36 year old Eliud Kipchoge, of Kenya won his second consecutive Olympic marathon on Sunday in 2 hours 8 minutes 38 seconds; reaffirming his status as the greatest runner in history over the distance of 26.2 miles. Kipchoge finished 80 seconds ahead of the silver medalist, Abdi Nageeye of the Netherlands, who ran 2:09:58; while Bashir Abdi of Belgium took bronze in 2:10:00.
The race was held in Sapporo, Japan, 500 miles north of Tokyo, in an attempt to offer the athletes some reprieve from the severe heat and humidity in the capital. Still, the conditions were oppressive, with a temperature of 78 degrees Fahrenheit and the relative humidity at 86 percent at the start.
According to Nytimes, Galen Rupp, 35, the American who won a bronze medal in the marathon at the 2016 Olympics in Rio de Janeiro; shadowed Kipchoge for the first 17.5 miles. At that point, Kipchoge gestured for Rupp to assist by running at the front. Rupp smiled but did not respond, and a seemingly annoyed Kipchoge began to pull away; taking charge of the race and running alone for the final eight-plus miles. Rupp drifted back to eighth place in 2:11:41.
“I think I fulfilled the legacy by winning the marathon for the second time.

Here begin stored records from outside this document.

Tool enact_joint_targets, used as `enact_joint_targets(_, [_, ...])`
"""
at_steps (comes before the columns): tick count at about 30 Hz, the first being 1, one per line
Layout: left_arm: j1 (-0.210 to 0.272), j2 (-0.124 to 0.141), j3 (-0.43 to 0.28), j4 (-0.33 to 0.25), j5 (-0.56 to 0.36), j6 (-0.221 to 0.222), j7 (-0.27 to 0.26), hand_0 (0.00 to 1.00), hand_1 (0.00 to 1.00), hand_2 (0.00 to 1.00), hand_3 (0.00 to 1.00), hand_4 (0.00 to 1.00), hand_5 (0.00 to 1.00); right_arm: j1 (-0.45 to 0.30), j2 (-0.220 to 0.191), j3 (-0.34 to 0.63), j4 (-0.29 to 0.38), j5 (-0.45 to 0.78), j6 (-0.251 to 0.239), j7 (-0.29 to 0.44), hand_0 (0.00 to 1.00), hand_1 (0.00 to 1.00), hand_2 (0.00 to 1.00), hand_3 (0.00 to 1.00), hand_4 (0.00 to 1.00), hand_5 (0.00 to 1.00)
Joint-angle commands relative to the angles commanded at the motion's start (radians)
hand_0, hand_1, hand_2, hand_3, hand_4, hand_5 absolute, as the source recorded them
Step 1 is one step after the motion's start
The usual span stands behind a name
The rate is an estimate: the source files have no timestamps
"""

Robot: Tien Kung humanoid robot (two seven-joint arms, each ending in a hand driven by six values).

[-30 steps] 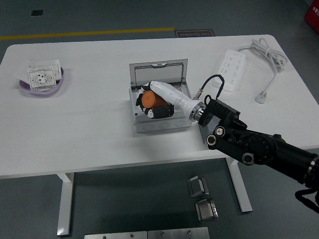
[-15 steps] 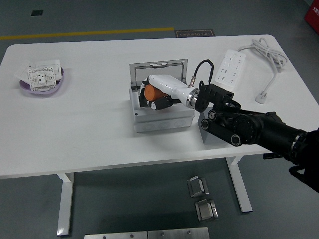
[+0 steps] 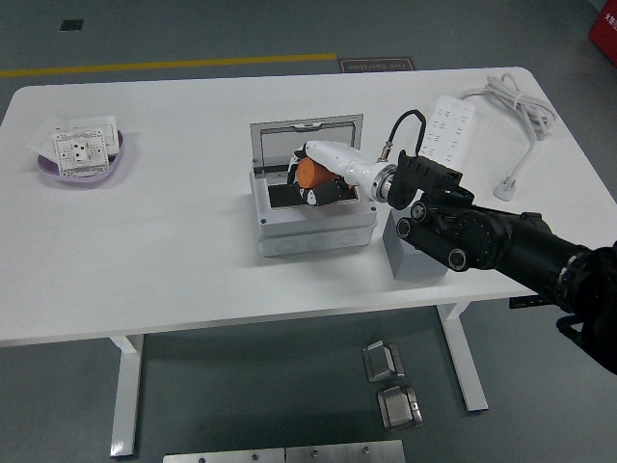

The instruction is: Pick up the cylinder from the cube,place it in the box,flap close box

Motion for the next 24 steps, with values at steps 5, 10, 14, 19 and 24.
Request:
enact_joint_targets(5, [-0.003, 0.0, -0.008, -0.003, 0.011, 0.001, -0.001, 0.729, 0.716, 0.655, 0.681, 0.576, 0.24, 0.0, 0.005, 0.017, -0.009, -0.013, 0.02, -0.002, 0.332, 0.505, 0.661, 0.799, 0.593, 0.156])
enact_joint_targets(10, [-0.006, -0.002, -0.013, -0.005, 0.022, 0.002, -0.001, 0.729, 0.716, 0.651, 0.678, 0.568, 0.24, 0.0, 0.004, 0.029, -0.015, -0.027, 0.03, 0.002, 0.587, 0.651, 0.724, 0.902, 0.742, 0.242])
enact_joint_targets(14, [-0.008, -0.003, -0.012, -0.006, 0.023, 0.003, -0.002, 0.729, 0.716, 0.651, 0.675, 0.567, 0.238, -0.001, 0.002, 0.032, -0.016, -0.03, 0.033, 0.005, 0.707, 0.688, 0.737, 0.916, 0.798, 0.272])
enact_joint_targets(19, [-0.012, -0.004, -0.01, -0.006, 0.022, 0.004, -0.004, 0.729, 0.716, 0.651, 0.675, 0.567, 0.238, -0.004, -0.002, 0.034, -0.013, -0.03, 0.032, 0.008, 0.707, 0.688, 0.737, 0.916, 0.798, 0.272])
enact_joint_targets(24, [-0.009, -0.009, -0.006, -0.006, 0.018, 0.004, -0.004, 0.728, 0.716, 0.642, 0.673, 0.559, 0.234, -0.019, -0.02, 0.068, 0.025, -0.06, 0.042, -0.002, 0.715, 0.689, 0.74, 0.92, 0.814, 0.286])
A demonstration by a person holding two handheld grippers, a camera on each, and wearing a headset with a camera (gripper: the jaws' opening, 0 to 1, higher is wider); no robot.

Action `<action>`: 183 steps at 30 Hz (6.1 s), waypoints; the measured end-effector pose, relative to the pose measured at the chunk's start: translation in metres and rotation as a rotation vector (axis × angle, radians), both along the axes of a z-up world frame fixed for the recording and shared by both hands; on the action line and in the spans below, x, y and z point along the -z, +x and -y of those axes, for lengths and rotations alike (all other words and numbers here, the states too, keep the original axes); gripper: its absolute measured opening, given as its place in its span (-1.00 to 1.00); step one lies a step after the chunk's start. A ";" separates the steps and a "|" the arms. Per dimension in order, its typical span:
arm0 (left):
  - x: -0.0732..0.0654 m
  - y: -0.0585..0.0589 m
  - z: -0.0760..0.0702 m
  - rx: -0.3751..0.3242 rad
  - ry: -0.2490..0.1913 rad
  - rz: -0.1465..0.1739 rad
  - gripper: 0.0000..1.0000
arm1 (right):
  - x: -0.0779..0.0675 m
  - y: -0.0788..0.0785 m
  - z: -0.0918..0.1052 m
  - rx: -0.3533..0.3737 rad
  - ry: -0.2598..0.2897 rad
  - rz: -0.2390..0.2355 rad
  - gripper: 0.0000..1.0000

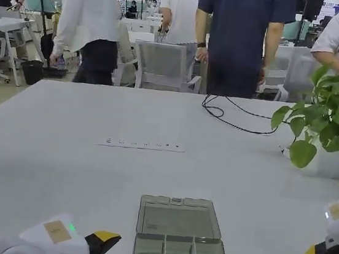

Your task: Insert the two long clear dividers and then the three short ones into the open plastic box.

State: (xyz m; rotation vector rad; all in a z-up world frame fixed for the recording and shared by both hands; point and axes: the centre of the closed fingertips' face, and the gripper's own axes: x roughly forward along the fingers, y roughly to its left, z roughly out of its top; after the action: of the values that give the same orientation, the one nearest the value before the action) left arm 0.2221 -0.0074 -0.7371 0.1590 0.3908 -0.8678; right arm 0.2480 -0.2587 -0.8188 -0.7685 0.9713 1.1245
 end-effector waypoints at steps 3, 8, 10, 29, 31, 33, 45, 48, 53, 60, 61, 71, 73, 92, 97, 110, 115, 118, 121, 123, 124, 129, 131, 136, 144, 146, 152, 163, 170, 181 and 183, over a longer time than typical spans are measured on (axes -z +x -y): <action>0.000 0.000 0.000 -0.003 0.002 -0.002 0.57 | 0.005 -0.003 0.009 -0.009 -0.032 -0.005 -0.01; 0.002 0.001 0.000 -0.003 0.012 -0.004 0.55 | 0.013 -0.005 0.023 -0.036 -0.084 -0.018 -0.02; 0.002 0.001 0.000 -0.005 0.015 -0.004 0.54 | 0.016 -0.004 0.027 -0.037 -0.095 -0.021 -0.05; 0.003 -0.002 -0.008 -0.031 0.046 -0.004 0.46 | 0.035 0.001 0.057 -0.125 -0.215 -0.026 -0.23; 0.003 -0.002 -0.008 -0.032 0.045 -0.005 0.46 | 0.035 0.001 0.058 -0.130 -0.218 -0.027 -0.23; 0.003 -0.002 -0.008 -0.031 0.047 -0.003 0.46 | 0.035 0.003 0.060 -0.129 -0.217 -0.026 -0.23; 0.003 -0.003 -0.007 -0.033 0.055 -0.004 0.44 | 0.036 0.003 0.062 -0.138 -0.203 -0.027 -0.27; 0.002 -0.004 -0.006 -0.033 0.056 -0.004 0.44 | 0.036 0.004 0.060 -0.146 -0.205 -0.024 -0.27; 0.003 -0.003 -0.007 -0.035 0.057 -0.007 0.42 | 0.036 0.006 0.058 -0.161 -0.206 -0.018 -0.27; 0.004 -0.003 -0.006 -0.037 0.061 -0.012 0.41 | 0.036 0.007 0.057 -0.178 -0.203 -0.027 -0.26; 0.003 -0.003 -0.006 -0.037 0.059 -0.013 0.41 | 0.036 0.006 0.057 -0.178 -0.201 -0.032 -0.27; 0.004 -0.003 -0.006 -0.039 0.062 -0.017 0.39 | 0.037 0.006 0.057 -0.157 -0.168 -0.051 -0.34; 0.003 -0.003 -0.007 -0.040 0.063 -0.017 0.39 | 0.037 0.006 0.056 -0.151 -0.165 -0.049 -0.34; 0.004 -0.004 -0.011 -0.052 0.031 -0.044 0.26 | 0.010 0.024 0.031 -0.090 -0.120 0.157 -0.36; 0.003 -0.002 -0.010 -0.075 -0.018 -0.067 0.21 | -0.010 0.028 0.007 -0.088 -0.069 0.235 -0.36; -0.009 0.004 -0.002 -0.111 -0.150 -0.103 0.05 | -0.049 0.037 -0.071 -0.190 0.080 0.396 -0.36; -0.013 0.006 0.001 -0.111 -0.179 -0.108 -0.05 | -0.061 0.033 -0.109 -0.232 0.135 0.428 -0.35; -0.016 0.007 0.002 -0.109 -0.198 -0.110 -0.14 | -0.069 0.030 -0.134 -0.264 0.164 0.453 -0.35; -0.018 0.008 0.004 -0.110 -0.227 -0.124 -0.23 | -0.075 0.027 -0.154 -0.284 0.192 0.467 -0.35; -0.020 0.009 0.005 -0.113 -0.248 -0.131 -0.31 | -0.079 0.025 -0.164 -0.296 0.204 0.474 -0.35; -0.021 0.010 0.006 -0.117 -0.259 -0.135 -0.33 | -0.080 0.025 -0.169 -0.298 0.211 0.480 -0.35; -0.024 0.013 0.005 -0.142 -0.311 -0.162 -0.46 | -0.092 0.021 -0.196 -0.323 0.258 0.505 -0.35; -0.025 0.014 0.003 -0.154 -0.339 -0.170 -0.51 | -0.094 0.019 -0.203 -0.331 0.264 0.516 -0.35; -0.028 0.017 0.003 -0.178 -0.417 -0.208 -0.62 | -0.099 0.015 -0.219 -0.344 0.294 0.528 -0.35; -0.026 0.019 0.004 -0.180 -0.428 -0.237 -0.86 | -0.102 0.008 -0.233 -0.360 0.325 0.535 -0.35; -0.026 0.019 0.003 -0.181 -0.431 -0.241 -0.89 | -0.103 0.006 -0.235 -0.365 0.330 0.536 -0.35; -0.024 0.018 0.003 -0.191 -0.453 -0.275 -1.00 | -0.103 0.005 -0.239 -0.364 0.331 0.547 -0.35; -0.021 0.018 0.002 -0.228 -0.534 -0.396 -1.00 | -0.102 0.005 -0.240 -0.356 0.320 0.564 -0.35; -0.024 0.018 0.002 -0.255 -0.545 -0.432 -1.00 | -0.103 0.005 -0.240 -0.353 0.311 0.587 -0.35; -0.029 0.013 -0.002 -0.263 -0.542 -0.414 -1.00 | -0.110 0.001 -0.245 -0.331 0.349 0.586 -0.33; -0.028 0.013 -0.002 -0.264 -0.545 -0.418 -1.00 | -0.110 0.000 -0.245 -0.331 0.351 0.583 -0.33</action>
State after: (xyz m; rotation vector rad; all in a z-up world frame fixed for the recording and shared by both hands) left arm 0.2348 -0.0050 -0.7087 -0.5754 0.5349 -0.7146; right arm 0.2481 -0.0137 -0.7092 -0.9130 0.1533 1.2115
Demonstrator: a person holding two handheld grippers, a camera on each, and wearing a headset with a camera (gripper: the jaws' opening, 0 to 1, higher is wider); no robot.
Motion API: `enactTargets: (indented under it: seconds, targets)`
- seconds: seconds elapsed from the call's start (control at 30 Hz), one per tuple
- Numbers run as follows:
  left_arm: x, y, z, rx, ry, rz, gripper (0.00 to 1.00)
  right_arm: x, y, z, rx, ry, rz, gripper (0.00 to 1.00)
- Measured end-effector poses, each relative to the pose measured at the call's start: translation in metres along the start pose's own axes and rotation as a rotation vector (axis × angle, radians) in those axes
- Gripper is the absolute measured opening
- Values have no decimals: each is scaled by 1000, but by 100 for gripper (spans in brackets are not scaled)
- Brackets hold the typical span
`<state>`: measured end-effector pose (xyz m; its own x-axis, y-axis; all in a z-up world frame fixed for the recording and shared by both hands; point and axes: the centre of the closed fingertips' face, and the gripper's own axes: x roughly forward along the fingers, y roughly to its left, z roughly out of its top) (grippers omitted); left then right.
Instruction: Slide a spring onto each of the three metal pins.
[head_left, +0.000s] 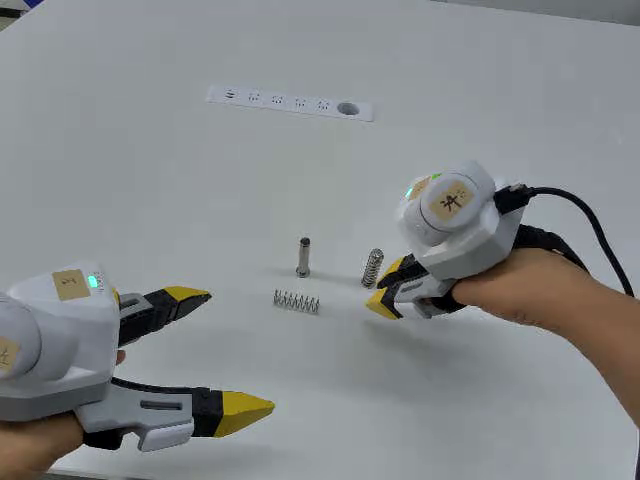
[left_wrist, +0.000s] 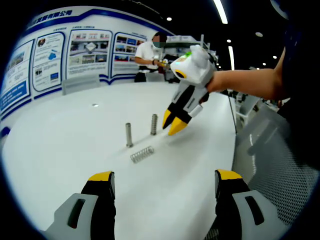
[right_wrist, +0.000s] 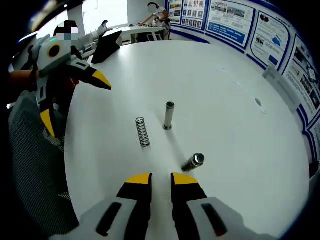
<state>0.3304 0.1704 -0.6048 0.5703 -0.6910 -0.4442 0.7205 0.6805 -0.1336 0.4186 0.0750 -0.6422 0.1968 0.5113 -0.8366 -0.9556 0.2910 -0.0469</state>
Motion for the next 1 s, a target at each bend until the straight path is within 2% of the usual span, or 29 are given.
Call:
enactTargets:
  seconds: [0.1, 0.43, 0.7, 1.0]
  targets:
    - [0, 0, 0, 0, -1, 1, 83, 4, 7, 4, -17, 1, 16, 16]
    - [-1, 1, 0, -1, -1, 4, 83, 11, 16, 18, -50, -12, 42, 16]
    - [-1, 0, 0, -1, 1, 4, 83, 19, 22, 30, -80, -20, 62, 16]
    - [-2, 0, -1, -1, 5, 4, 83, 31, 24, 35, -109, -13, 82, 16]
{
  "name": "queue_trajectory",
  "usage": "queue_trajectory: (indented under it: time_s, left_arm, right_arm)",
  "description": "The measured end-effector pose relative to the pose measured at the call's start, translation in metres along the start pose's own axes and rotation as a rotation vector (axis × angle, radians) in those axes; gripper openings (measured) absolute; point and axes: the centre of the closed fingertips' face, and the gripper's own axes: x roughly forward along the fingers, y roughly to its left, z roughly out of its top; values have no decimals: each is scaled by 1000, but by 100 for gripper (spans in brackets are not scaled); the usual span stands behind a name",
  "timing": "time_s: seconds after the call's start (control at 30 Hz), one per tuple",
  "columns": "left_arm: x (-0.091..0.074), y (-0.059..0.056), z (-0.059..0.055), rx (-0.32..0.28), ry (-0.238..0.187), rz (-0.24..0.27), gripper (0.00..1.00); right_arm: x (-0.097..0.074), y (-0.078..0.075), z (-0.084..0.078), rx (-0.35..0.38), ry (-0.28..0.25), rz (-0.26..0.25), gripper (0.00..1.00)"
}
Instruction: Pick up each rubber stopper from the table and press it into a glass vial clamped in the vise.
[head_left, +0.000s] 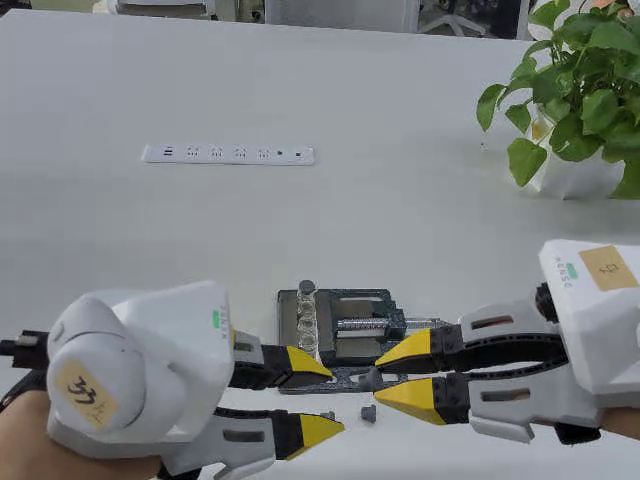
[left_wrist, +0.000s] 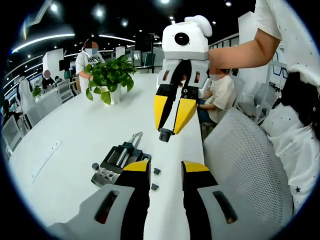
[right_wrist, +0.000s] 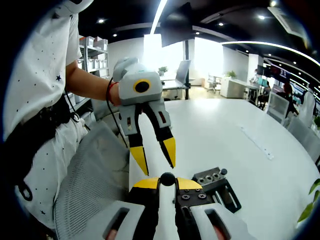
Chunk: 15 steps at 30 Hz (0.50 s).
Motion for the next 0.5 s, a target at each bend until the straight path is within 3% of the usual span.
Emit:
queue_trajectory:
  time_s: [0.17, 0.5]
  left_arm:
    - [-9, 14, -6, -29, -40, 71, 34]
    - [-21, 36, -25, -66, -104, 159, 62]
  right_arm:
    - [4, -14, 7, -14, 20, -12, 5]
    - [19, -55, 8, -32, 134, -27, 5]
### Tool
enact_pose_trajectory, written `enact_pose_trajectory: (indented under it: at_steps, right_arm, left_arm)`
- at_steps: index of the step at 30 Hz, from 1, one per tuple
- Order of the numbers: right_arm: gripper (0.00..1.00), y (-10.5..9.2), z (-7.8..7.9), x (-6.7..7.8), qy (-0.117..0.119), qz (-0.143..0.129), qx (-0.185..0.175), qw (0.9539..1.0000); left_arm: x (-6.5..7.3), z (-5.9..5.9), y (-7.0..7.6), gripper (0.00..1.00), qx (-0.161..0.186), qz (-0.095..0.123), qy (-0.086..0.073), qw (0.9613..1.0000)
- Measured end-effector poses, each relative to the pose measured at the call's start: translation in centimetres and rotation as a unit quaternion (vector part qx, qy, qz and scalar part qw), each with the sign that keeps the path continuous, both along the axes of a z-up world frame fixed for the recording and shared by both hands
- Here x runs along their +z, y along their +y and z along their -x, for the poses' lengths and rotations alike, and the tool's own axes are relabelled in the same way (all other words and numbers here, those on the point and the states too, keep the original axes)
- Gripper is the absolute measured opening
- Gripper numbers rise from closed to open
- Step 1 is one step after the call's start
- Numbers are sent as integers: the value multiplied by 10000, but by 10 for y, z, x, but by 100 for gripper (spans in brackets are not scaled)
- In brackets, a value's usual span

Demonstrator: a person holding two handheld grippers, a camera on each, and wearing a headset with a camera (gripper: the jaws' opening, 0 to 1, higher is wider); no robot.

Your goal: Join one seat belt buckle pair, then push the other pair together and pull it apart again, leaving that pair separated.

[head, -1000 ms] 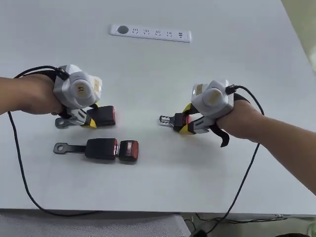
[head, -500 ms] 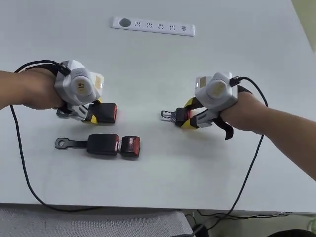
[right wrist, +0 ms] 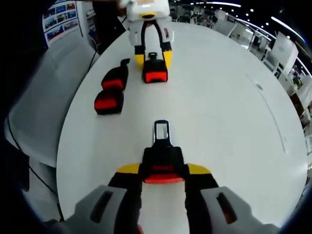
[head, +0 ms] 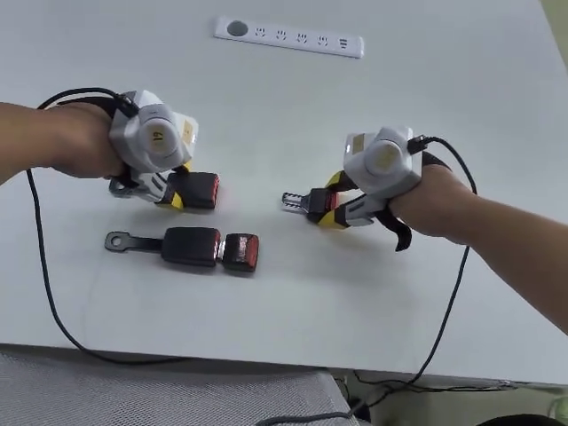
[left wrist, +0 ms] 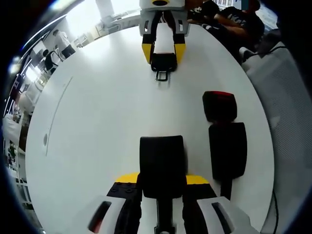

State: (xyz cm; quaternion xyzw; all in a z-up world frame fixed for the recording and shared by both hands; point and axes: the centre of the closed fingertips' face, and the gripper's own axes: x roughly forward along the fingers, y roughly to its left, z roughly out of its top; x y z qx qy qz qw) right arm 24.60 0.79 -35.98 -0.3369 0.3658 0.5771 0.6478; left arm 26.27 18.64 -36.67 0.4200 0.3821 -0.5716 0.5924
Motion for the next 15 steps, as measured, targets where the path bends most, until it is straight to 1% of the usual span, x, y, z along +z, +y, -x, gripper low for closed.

That’s my total happiness, my inspiration for the next generation.” Eliud Kipchoge told Reuters after the race.
The dominant success of marathon runners from the East African nations of Kenya and Ethiopia has, in an unfortunate way; made them largely nameless, their regular triumphs often viewed as identical, interchangeable. But Kipchoge has stood out for his speed and consistency, his pioneering achievement and his philosophical nature.
Although a millionaire, Eliud Kipchoge is known to live an ascetic lifestyle while training with his running group at altitude in Kenya; living apart from his family, chopping vegetables for communal meals, cleaning toilets, hand-washing his gear and drawing water from a well.